Retype the data exactly. Spelling and punctuation stay as they are.

________________

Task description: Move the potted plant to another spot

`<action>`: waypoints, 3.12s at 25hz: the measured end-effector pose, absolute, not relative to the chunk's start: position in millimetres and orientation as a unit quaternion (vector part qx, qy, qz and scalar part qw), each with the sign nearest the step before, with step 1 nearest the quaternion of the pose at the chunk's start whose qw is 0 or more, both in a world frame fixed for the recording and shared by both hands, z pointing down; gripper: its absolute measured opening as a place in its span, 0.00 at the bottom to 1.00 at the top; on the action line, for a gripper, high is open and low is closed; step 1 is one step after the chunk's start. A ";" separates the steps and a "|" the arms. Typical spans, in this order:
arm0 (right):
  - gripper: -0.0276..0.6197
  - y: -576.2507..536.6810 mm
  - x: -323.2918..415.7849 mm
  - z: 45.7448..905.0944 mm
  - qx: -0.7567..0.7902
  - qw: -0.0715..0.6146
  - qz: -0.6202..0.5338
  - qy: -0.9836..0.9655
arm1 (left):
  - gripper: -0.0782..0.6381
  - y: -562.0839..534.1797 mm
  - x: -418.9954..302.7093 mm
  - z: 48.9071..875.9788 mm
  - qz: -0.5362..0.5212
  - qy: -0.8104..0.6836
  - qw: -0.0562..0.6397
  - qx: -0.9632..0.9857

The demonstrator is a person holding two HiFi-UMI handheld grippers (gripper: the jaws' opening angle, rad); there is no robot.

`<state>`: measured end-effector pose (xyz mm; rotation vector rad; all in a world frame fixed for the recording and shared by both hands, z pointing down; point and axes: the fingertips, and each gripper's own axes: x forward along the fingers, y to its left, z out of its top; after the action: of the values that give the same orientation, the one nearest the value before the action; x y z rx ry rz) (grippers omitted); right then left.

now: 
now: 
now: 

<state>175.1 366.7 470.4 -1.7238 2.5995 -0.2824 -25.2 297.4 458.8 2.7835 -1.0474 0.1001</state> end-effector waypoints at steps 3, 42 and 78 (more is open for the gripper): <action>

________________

### RESPONSE FOR THIS EXERCISE
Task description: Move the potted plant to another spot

`<action>`: waypoints, 3.12s at 25hz: the measured end-effector pose, absolute, not relative to the chunk's start: position in millimetres and orientation as a unit quaternion (vector part qx, qy, qz and scalar part qw), each with the sign nearest the step before, with step 1 nearest the quaternion of the pose at the chunk's start whose qw is 0 or more, both in a world frame fixed for the recording and shared by both hands, z pointing down; gripper: its absolute measured opening as a place in its span, 0.00 at the bottom to 1.00 at the top; on the action line, for a gripper, high is open and low is closed; step 1 is one step after the chunk's start. A ";" separates the steps and a "|" the arms. Typical spans, in this order:
arm0 (right):
  - gripper: -0.0276..0.6197
  - y: -576.2507..536.6810 mm
  - x: -323.2918..415.7849 mm
  - z: 45.7448..905.0944 mm
  - qx: -0.7567..0.7902
  - qw: -0.0715..0.6146
  - qz: -0.6202..0.5338
  - qy: -0.9836..0.9655
arm1 (left):
  - gripper: -0.0782..0.6381
  - y: -562.0839..534.1797 mm
  - x: -418.9954..302.7093 mm
  - z: 48.9071..875.9788 mm
  - qz: -0.5362..0.5212
  - qy: -0.8104..0.6836
  - qw: -0.0562..0.6397
  - qx: -0.9632..0.9857

The demonstrator is a person holding two HiFi-UMI handheld grippers (gripper: the jaws' opening angle, rad); there is no robot.

`<state>`: measured end-effector pose (xyz mm; rotation vector rad; all in a world frame fixed for the recording and shared by both hands, z pointing down; point and axes: the fingertips, and each gripper's own axes: x forward along the fingers, y to its left, z out of its top; after the action: of the values that give the same orientation, the one nearest the value before the action; x y z rx ry rz) (grippers omitted); right then left.

now: 
now: 
now: 

<state>175.1 366.7 470.4 -1.7238 2.5995 -0.2824 -25.2 297.4 458.8 2.7835 -1.0474 0.1001</state> end-effector waypoints at steps 3, 42 and 78 (more is open for the gripper): <action>

Nothing further is required of the output.